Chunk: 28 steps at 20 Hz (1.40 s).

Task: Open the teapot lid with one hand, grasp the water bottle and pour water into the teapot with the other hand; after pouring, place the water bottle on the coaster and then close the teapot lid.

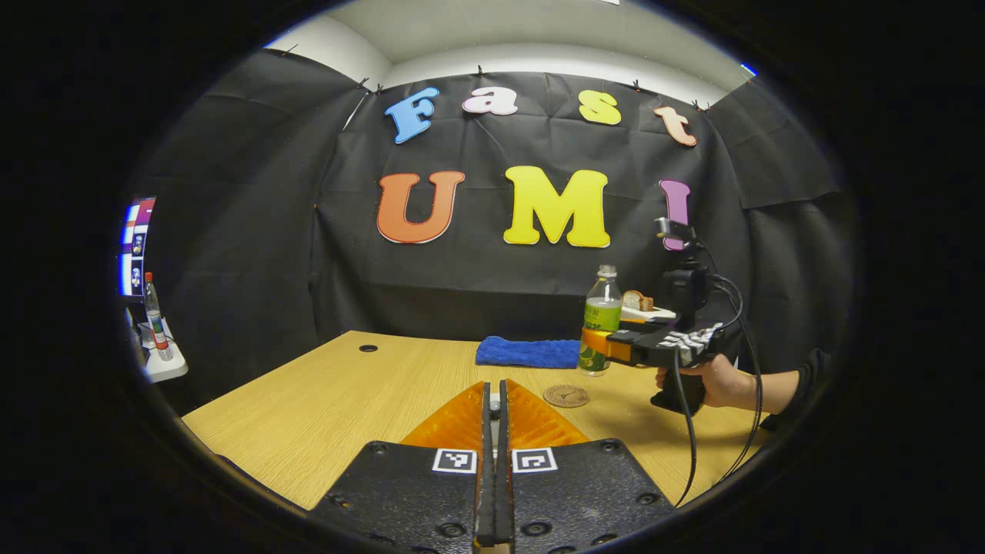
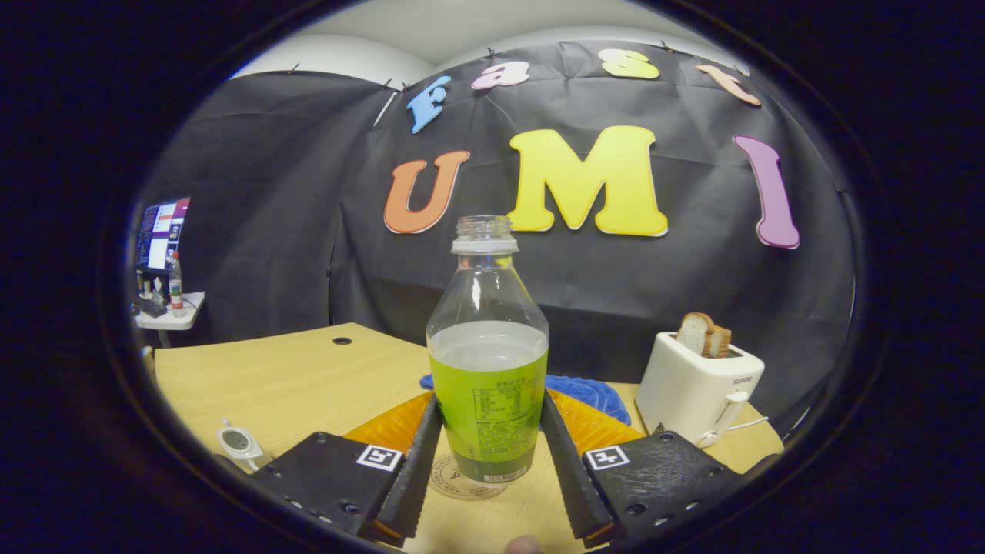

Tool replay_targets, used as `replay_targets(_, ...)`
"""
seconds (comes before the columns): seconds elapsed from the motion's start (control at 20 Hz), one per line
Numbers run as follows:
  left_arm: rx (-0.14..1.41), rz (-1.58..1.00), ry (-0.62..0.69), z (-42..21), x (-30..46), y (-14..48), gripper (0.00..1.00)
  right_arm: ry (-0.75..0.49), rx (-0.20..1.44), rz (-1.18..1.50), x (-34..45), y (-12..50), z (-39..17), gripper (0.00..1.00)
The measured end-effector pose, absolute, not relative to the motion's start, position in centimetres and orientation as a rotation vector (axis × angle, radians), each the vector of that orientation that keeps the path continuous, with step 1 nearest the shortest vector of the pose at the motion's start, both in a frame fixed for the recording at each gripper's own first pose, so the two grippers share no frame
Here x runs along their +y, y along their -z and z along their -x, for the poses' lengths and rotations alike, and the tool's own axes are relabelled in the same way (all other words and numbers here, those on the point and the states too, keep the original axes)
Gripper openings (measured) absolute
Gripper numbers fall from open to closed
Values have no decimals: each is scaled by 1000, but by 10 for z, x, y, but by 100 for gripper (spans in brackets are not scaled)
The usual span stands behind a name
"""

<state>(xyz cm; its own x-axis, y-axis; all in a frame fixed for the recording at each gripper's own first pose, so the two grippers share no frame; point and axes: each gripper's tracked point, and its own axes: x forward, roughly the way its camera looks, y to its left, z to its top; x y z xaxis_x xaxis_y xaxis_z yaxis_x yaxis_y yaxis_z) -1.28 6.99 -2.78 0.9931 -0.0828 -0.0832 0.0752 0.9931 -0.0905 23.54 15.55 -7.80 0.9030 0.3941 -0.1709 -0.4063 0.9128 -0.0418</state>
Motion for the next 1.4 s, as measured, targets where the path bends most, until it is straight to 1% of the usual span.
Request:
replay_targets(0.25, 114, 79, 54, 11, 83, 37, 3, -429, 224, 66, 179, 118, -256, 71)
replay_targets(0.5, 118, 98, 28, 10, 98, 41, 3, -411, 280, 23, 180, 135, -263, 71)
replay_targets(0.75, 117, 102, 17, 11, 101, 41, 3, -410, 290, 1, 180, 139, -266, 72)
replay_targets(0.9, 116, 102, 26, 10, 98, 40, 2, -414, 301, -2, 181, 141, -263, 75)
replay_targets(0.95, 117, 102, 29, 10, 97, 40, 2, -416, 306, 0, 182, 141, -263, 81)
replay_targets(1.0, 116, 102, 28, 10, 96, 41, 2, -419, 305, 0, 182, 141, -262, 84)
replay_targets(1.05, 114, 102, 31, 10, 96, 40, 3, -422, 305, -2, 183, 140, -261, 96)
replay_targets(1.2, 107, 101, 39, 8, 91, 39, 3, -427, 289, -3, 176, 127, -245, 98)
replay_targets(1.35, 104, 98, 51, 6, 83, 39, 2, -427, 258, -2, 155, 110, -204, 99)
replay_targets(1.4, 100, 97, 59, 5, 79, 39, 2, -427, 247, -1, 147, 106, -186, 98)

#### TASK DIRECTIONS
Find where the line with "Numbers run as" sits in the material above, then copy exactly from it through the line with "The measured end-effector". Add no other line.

#### WRITTEN ANSWER
Numbers run as follows:
  left_arm: rx (-0.14..1.41), rz (-1.58..1.00), ry (-0.62..0.69), z (-42..21), x (-30..46), y (-14..48), gripper (0.00..1.00)
  right_arm: ry (-0.75..0.49), rx (-0.20..1.44), rz (-1.18..1.50), x (-34..45), y (-12..50), z (-39..17), gripper (0.00..1.00)
The measured end-effector pose, absolute, not relative to the motion's start, position in centimetres and orientation as a rotation vector (axis × angle, radians), each the vector of that orientation that keeps the path continuous, with step 1 nearest the shortest vector of the pose at the motion's start, both in a frame fixed for the recording at each gripper's own first pose, so the two grippers share no frame

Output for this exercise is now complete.